Trait-Based Ecosystem Modeling: Integrating Community Assembly and Optimality Concepts into Dgvms

Abstract:

Dynamic global vegetation models (DGVMs) are a central component of Earth system models, and our ability to understand and simulate past, present and future changes in the Earth system is linked to the quality of DGVMs. A major limitation of most DGVMs is that they represent vegetation by a fixed number of static functional types that do not allow plants and plant communities to dynamically adjust to the biotic and abiotic conditions. Here, we present the aDGVM2, a novel individual- and trait-based dynamic vegetation model. The aDGVM2 simulates growth, reproduction and mortality of single plants as a function of the plant-specific combination of trait values. Concepts from genetic optimization are used to simulate trait inheritance, crossover and mutation. These processes ensure that well-performing plants can pass their traits to the next generation and that vegetation can adjust to potentially changing environmental conditions. Thereby, the model iteratively assembles plant communities that are adapted to the environment. The aDGVM2 simulates responses of plant traits along climate, soil and disturbance gradients and associated responses in community structure, diversity and biome types.
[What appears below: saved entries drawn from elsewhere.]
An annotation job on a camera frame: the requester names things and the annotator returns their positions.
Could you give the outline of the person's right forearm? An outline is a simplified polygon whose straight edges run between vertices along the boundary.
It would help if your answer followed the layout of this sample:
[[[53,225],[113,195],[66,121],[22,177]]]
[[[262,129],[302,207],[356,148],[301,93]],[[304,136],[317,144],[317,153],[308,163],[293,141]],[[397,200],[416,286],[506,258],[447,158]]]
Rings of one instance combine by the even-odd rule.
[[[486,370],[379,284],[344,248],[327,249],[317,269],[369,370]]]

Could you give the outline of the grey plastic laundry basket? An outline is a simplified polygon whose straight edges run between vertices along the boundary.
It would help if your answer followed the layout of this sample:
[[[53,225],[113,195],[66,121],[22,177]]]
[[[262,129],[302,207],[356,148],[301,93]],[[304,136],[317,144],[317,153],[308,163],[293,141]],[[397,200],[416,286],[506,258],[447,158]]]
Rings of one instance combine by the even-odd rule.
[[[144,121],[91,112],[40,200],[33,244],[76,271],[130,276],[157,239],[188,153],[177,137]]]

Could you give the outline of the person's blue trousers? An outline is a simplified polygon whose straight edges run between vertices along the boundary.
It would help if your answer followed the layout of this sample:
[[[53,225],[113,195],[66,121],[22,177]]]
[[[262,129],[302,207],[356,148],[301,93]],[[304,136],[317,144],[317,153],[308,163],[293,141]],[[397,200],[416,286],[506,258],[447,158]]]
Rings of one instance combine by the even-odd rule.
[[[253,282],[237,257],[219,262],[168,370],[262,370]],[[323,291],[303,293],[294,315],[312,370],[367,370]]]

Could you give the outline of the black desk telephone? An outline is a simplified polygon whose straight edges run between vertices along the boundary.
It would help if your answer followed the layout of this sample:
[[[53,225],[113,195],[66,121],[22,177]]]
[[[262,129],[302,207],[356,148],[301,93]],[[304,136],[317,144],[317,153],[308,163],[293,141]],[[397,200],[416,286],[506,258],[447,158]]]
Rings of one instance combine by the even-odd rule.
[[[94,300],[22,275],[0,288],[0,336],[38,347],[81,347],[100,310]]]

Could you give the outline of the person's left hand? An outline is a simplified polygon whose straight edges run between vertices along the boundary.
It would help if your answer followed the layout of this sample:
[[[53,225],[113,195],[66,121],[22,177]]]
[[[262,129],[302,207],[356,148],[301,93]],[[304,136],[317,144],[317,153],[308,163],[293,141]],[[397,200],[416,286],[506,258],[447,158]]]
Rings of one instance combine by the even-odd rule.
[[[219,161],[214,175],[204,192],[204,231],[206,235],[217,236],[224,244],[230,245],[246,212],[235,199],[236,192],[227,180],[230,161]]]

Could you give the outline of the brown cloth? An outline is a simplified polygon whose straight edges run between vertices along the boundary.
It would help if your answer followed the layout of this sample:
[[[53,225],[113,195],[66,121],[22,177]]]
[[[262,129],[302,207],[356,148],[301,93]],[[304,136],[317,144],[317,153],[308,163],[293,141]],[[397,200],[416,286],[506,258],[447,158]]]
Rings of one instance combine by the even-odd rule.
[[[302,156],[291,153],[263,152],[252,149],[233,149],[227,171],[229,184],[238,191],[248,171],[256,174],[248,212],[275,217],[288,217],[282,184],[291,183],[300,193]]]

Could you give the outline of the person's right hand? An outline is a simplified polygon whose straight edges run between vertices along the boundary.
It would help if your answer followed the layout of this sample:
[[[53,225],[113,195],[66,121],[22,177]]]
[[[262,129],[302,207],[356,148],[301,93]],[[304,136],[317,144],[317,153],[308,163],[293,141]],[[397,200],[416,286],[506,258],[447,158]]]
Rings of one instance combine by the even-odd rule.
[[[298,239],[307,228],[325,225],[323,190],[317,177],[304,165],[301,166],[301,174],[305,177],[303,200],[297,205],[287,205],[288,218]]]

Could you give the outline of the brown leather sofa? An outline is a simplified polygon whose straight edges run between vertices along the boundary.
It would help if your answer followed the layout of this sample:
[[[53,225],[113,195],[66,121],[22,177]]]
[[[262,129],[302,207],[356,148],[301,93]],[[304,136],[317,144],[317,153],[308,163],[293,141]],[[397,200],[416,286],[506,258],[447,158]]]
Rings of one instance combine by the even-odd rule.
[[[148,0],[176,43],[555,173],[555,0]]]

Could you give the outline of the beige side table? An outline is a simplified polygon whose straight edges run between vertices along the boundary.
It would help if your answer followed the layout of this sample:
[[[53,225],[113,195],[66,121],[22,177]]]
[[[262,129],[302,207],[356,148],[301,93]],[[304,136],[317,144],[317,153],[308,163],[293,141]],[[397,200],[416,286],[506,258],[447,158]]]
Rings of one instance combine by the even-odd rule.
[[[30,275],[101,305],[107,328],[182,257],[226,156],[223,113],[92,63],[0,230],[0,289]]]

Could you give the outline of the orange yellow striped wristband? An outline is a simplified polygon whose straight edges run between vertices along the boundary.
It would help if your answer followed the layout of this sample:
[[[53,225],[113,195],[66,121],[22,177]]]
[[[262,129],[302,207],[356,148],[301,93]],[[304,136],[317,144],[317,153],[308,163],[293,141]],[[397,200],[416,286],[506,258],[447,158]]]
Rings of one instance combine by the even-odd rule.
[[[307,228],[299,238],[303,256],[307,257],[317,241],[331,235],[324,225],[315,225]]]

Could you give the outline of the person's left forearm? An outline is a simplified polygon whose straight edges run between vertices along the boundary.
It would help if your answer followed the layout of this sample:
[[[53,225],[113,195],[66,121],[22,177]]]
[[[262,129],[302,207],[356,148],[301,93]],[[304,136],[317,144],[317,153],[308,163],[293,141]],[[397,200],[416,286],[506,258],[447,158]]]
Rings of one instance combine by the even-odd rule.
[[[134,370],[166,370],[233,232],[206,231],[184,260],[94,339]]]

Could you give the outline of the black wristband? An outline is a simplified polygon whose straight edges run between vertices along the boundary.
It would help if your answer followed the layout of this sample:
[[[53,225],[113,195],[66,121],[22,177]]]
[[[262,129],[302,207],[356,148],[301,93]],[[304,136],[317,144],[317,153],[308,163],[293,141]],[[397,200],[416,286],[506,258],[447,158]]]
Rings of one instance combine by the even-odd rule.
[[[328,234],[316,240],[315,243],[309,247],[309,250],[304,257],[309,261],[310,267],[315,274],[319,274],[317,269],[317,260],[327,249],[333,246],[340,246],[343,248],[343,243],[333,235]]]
More specifically, we show that rooting strategies emerging in model simulations are related to soil characteristics and rainfall regimes and that community assembly processes can buffer impacts of disturbances on vegetation. The aDGVM2 model approach integrates aspects of community assembly theory, Earth system modeling and optimality theory and it has a high potential to improve our understanding of ecosystem responses to environmental changes.